Everyone who can come, does. My sister and brother, now in Colorado, manage to make it about every other year. My generation’s children became instantly hooked on it, and now their children are the ones running through the sprinklers. This year we had three newborn babies, the oldest one not quite four months old. Every year there are those who cannot come, and there are some who have never been able to make it. But everyone is always welcome.

So we have a set weekend, decided upon by majority vote, that is inviolate; we have a food routine, always subject to change as circumstances change; and we have a location that works well for us. But it takes more than that to make a family reunion a success. Here are some (heretofore) unspoken rules that our family follows from year to year that take our reunion from obligation to a highlight of the calendar year.

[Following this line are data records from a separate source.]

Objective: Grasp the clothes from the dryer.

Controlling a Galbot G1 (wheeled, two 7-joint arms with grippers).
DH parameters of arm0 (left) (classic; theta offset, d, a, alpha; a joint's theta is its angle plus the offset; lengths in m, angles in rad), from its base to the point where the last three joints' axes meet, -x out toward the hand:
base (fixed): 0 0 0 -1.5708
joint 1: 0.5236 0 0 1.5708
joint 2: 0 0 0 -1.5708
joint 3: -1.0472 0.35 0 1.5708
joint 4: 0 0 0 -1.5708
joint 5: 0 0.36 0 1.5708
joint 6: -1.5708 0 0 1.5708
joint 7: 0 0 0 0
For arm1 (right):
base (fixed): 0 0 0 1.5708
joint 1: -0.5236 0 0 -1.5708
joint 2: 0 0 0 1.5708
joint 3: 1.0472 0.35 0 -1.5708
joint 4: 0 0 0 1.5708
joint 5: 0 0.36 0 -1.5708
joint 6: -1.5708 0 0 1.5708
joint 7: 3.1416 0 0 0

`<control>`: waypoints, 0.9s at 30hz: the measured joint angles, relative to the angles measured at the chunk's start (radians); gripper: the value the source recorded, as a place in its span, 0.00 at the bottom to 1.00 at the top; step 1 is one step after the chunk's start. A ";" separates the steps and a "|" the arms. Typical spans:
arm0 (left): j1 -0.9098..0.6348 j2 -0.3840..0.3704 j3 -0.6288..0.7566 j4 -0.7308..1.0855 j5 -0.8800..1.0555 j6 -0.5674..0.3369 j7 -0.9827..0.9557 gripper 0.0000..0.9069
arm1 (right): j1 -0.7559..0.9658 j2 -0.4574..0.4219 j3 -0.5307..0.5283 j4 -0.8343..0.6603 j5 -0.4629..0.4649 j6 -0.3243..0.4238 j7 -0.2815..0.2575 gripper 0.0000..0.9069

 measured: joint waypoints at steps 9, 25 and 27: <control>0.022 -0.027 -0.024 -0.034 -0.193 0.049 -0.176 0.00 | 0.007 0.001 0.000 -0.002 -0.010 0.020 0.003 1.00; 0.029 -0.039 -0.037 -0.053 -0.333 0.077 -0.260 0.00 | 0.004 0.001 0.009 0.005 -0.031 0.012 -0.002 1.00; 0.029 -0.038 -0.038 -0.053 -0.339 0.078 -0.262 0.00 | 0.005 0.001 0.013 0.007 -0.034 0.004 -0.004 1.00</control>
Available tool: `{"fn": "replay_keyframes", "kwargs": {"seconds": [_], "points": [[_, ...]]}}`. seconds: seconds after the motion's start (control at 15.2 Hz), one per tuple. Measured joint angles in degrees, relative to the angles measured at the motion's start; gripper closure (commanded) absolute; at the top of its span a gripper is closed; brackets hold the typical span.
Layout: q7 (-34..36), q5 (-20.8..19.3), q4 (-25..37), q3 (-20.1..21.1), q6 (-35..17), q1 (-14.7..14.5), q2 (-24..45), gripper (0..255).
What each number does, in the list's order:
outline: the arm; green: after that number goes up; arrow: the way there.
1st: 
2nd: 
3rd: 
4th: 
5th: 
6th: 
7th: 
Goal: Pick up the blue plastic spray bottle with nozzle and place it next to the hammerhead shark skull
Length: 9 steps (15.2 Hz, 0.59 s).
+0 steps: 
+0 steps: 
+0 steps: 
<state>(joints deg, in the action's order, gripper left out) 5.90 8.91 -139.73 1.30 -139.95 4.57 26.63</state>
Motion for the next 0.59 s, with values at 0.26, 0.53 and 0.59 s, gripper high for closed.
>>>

  1. No one postures. No one brags about money or material gain or success in this or that field. As Lisa’s husband Arthur once said, marveling, “Y’all don’t try to outdo or out-talk or out-anything. Nobody puts on airs. Y’all all just like being together.
  2. No one gets into politics. Our family members’ views rank from pretty far right to pretty far left, but we leave that at the door. We may not have a lot in common in some ways, but we have a shared history, shared grandparents, shared blood, shared memories, shared values, a shared love of music, and a shared need for the enrichment that extended family brings. We love each other. We are committed to staying in touch with each other. We don’t care about our differences. We knew each other as toddlers, long before we developed those differing views. As a result, we know, love and accept each other for who and what we are. All are welcome. Anything that might cause unnecessary dissent or hurt feelings is just not on for us.
  3. Likewise, any hard feelings between individuals are either non-existent (usually, in fact, which is amazing) or, like politics, are left at the door. Everyone wants to be considerate of everyone else. No one wants to embarrass everyone present with an unseemly public display of emotion or conflict. Except love. Everyone pretty much wants to demonstrate love.
  4. No one forces anything on everyone else. No one is forced to endure long stretches of anything they don’t enjoy. No one is forced to play contact sports, no one makes everyone else a captive audience to their karaoke skills. Everything is optional. We do have a prayer over the food (of which there is a staggering quantity and variety). We do sometimes have a “hymn sing” at the old piano, which once graced my grandmother’s living room, for a few songs, anyway. But no one takes over.
  5. Profanity is left at the door and blue humor is shared discreetly one-on-one or not at all. Children are present, and while we’re not angels, there is an unspoken rule that we keep the main gathering family-friendly.
  6. By the same token, alcohol does not play a role at the three main gatherings on Friday night, Saturday during the day or Sunday morning. What people do when they return to their homes or hotel rooms is up to them.
  7. We don’t have a program. We don’t have an agenda. We don’t have a dress code (other than, hey, it’s Mississippi in June, so be cool). We don’t have a schedule. We have no pride, no ego. Our relationship with each other means more than self-promotion. Our sole purpose for the entire weekend is to just be together.
  8. Underlying all the above rules is this: we respect one another.

The bonds between cousins get stronger every year, helped along by social networking and texting. The value of extended family as friends, apparently a rarity in the world at large, is the norm for our family. We consider it a great gift, and we cultivate it and do not take it for granted. We are committed to it. Like the song says, love isn’t just something that we have, it’s something that we do.